NIH awards $5 million brain development study grant

Illustration by Natalie DeMenthon
Andrew Crider, Contributing Writer
VCU won a $5 million grant from the National Institute of Health to examine the brain structure and function of 10,000 children as they age. The study will be the largest neuroimaging study of the human brain in university history and will involve 20 locations from Hawaii to Rhode Island over a 10-year period.
The project, called the Adolescent Brain Cognitive Development (ABCD), hopes to examine the effect of drugs, alcohol and other environmental factors on the brain as it develops.

According to Bethany Deeds, a health scientist at the National institute on Drug Abuse (NIDA), the study will answer several questions about brain development.
“The ABCD Study will seek to address many questions related to substance use and development that will help inform prevention and treatment research priorities, public health strategies, and policy decisions,” Deeds said.
VCU won the research grant after months of competition between various other research groups. For the competition, VCU was partnered with the University of Minnesota, the University of Washington St. Louis and the University of Colorado.
Winning the grant means VCU researchers will become leaders in what medical professionals are calling one of the most important studies in the next decade.
“It is wonderful that our team at VCU headed up by doctors Neale and Bjork is playing such a major role in what is sure to be one of the most important longitudinal imaging and genetic studies of drug use and abuse of the next decade,” said Kenneth Kendler, the director of the Virginia Institute for Psychiatric and Behavioral Genetics.
One of the principal investigators, James Bjork, has been studying brain development in adolescents for the over 15 years. According to Bjork, the study will provide new insight into the development of adolescent brains.
“What’s novel about the ABCD USA project is it will use leading edge neuroimaging technology to very precisely capture the structure and dynamic function of the brain,” Bjork said.
VCU will use its brand new Collaborative Advanced Research Imaging Program to conduct the research. The program consists of a new MRI capable of high detail imaging of brains.
“It’s only been in the last 18 months or so that a research dedicated facility devoted to scanning and neurobehavior testing in human subjects has been constructed at VCU,” Bjork said.
Bjork said the study will be able to relate individual differences between children and their brain features. For example, the structure or functioning of the brain as detected with MRI and relate those to various kinds of exposures like environmental factors or if the child decides to use drugs or alcohol.
Data gathered at VCU and other testing locations will then be shared with doctors around the world so the data can be better analyzed.
“Other investigators from around the planet will be able to apply to access to the data for a whole host of value added discoveries,” Bjork said.
According to Bjork, this international collaboration is indicative of modern medical study.
“With the increasing legalization of cannabis and the concerns for what might that general availability mean for kids, it might add some more information on what brain features are linked to those kinds of exposures,” Bjork said.
VCU is the home of the Mid-Atlantic Twin Registry, one of the largest collections of twin registries in North America. Bjork said that VCU likely received the grant to participate in the study because of its unique ability to perform the study with twins.

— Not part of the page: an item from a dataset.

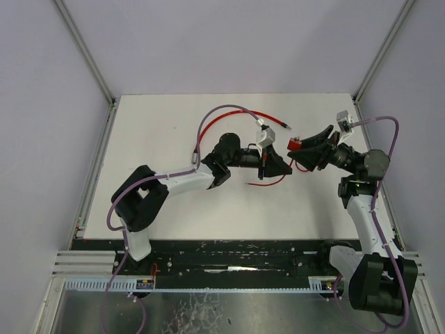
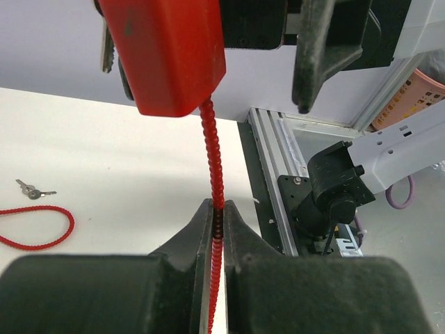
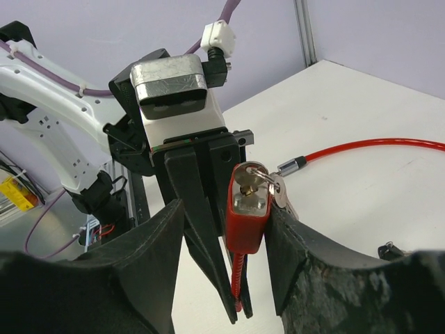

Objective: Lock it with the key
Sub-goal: Adjust the lock.

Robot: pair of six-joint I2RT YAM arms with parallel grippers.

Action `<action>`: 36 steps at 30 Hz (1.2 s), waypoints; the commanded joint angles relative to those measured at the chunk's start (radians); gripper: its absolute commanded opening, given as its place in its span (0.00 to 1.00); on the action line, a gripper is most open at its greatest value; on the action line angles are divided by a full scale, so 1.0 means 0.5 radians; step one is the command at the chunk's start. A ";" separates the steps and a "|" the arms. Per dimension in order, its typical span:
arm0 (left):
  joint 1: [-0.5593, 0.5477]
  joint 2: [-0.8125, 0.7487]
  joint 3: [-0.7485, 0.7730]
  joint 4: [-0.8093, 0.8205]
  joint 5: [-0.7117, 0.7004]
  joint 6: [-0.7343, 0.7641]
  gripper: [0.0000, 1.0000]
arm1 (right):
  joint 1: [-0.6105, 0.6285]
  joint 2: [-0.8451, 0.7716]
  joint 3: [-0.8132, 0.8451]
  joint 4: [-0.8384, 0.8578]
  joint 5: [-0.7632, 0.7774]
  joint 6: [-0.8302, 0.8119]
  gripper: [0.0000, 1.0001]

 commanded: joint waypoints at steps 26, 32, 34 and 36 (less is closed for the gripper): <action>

“I think what really sealed the deal for us, with twins, we offer information with what other sites could not offer,” Bjork said.
According to Bjork, performing the Study with twins will allow doctors to compare genetically similar brains with different habits, showing a clear effect of the habit from normal development.
“If you have twins and especially if the twins differ in their behavior in what the twins are engaged in you have a way of approximating of what could have been if the teen had not used the drugs,” Bjork said.